▶ **Data block**:
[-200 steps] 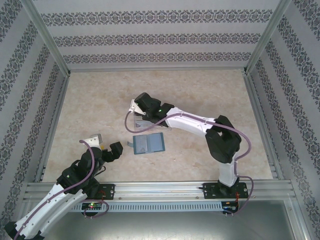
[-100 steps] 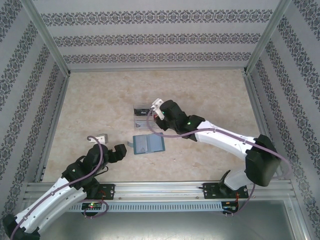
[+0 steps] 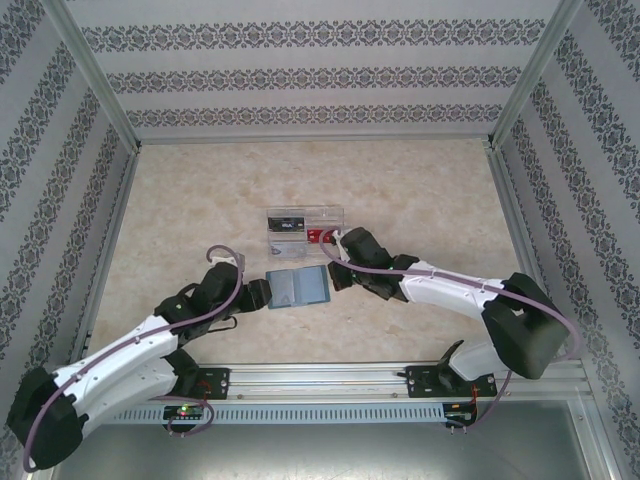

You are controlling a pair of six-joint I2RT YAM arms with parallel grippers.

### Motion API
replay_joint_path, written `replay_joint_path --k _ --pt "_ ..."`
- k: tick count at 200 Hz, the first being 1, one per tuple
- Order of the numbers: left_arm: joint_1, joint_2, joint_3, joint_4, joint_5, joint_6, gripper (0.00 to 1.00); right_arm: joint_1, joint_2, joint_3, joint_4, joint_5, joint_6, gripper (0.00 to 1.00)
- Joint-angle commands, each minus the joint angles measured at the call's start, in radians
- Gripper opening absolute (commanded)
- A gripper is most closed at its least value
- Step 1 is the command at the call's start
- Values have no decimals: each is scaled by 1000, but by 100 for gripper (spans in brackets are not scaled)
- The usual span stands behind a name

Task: Take the credit cards out of the card holder

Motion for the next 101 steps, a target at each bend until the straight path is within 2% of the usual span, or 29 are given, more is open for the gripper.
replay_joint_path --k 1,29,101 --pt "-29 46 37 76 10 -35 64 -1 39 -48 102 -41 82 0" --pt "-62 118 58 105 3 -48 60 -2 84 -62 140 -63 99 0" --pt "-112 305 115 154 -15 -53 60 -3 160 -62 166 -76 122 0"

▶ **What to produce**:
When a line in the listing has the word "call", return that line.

▶ **Written answer**:
- Joint-angle commands, each minus the joint angles measured at the call's start, in radians
- Step 1 is the command at the call's start

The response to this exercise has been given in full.